Quel avenir pour le bureau ? Allons-nous vers 100% de télétravail ? Exode urbain ? 68 % des cadres seraient prêts à partir vivre au vert selon une étude récente de Cadremploi. Le sujet est largement débattu depuis quelques semaines et le curseur reste à trouver dans un mix de formules de lieux de travail qui permettent de préserver un confort gagné dans le télétravail avec des impacts positifs sur l’environnement et le besoin vital de l’animal social que nous sommes de nous retrouver physiquement pour interagir, brainstormer, innover… . Des concepts à inventer entre des bureaux très urbains allégés et végétalisés, des tiers lieux urbains ou péri-urbains déjà existants et des solutions nouvelles comme des éco-lieux par exemple qui poussent ici et là et qui pourraient être davantage investis pas les entreprises.  

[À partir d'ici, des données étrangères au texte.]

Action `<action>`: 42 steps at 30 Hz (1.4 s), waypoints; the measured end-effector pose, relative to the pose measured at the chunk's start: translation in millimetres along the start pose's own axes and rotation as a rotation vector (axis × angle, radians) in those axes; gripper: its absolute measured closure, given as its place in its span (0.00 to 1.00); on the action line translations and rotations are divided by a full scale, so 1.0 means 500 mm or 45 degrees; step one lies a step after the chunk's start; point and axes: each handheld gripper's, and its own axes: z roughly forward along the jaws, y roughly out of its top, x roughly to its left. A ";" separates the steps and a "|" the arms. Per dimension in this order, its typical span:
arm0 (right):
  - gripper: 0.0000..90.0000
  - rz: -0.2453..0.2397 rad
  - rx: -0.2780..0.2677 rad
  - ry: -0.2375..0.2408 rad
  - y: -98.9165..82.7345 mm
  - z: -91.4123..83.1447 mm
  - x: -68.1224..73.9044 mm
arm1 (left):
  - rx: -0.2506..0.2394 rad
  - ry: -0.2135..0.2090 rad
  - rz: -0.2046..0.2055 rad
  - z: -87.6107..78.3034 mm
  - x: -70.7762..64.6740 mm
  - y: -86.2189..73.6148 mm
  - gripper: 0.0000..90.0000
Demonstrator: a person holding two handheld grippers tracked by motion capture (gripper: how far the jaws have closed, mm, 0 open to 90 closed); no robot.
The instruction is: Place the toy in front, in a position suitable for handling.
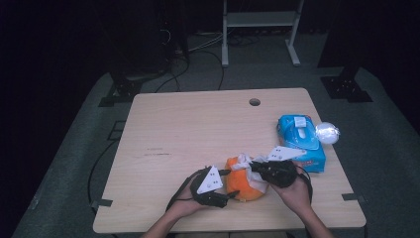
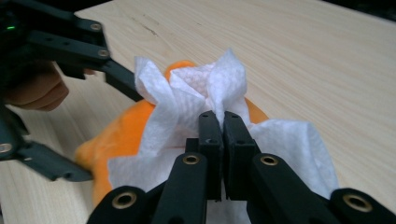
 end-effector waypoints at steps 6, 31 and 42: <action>0.96 -0.100 0.000 0.068 0.011 0.003 0.060 | 0.019 0.028 -0.032 0.004 0.004 -0.001 0.36; 0.96 -0.145 0.018 0.122 0.006 0.007 0.067 | 0.071 0.020 -0.027 0.007 0.009 -0.006 0.41; 0.96 0.089 -0.002 0.008 -0.018 -0.030 -0.044 | 0.062 -0.013 -0.057 0.009 0.010 -0.002 0.36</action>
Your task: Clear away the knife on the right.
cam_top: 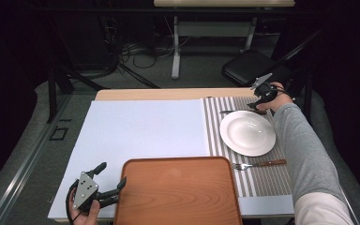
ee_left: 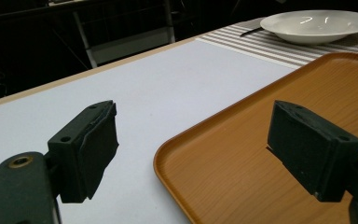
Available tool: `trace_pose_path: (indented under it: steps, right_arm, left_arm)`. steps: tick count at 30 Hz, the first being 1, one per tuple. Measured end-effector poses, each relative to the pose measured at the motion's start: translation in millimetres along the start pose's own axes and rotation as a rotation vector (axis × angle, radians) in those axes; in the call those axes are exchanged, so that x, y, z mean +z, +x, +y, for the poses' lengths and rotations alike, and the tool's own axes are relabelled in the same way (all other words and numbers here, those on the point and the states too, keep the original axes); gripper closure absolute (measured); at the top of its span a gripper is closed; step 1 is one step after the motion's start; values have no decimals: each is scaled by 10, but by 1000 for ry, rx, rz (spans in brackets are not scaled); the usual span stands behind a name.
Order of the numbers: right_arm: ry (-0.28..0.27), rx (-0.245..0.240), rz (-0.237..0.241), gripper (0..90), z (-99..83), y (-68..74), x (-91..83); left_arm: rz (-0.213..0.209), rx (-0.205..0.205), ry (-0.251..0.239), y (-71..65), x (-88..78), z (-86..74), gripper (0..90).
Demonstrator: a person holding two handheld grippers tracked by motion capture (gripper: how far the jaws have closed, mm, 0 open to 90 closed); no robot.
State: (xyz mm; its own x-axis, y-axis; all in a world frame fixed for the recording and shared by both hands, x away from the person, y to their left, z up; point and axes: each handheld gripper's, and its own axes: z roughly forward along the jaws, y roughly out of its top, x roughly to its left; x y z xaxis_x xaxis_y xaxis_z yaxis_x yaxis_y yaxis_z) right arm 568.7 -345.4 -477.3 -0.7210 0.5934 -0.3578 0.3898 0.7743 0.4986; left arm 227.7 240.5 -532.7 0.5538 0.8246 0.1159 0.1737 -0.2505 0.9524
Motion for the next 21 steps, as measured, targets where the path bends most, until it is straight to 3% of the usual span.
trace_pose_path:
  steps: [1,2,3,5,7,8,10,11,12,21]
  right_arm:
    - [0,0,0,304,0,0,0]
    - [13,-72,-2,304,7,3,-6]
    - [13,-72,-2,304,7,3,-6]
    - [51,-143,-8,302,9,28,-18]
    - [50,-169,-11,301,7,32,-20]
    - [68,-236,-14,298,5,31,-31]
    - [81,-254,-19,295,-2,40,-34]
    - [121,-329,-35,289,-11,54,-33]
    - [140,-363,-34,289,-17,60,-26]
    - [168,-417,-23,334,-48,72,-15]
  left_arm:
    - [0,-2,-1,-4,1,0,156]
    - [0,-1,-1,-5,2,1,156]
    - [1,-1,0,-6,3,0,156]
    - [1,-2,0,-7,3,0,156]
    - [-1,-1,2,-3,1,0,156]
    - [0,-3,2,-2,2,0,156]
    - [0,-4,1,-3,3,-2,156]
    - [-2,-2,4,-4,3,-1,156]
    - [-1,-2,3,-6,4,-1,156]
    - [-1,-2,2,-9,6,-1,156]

Imaginons un éco-lieu d’entreprise implanté dans un environnement naturel idéalement en relation avec l’écosystème impacté par sa chaîne de valeur afin d’être plus en conscience de ses impacts sur l’environnement et la biodiversité. Un lieu d’accueil et de séjour des collaborateurs mais aussi des parties prenantes de l’entreprise. Un lieu de recherche et d’expérimentation, de ressourcement, d’inspiration, d’innovation au plus proche de la nature. Un projet qui contribuerait à améliorer l’expérience collaborateur, satisfaire les attentes de clients toujours plus exigeants sur l’engagement des marques, accélérer et incarner la transition écologique.

Voilà quelques idées pour des entreprises et leurs dirigeants qui voudraient devenir ces néo-jardiniers du Care pour ensemencer le monde d’après.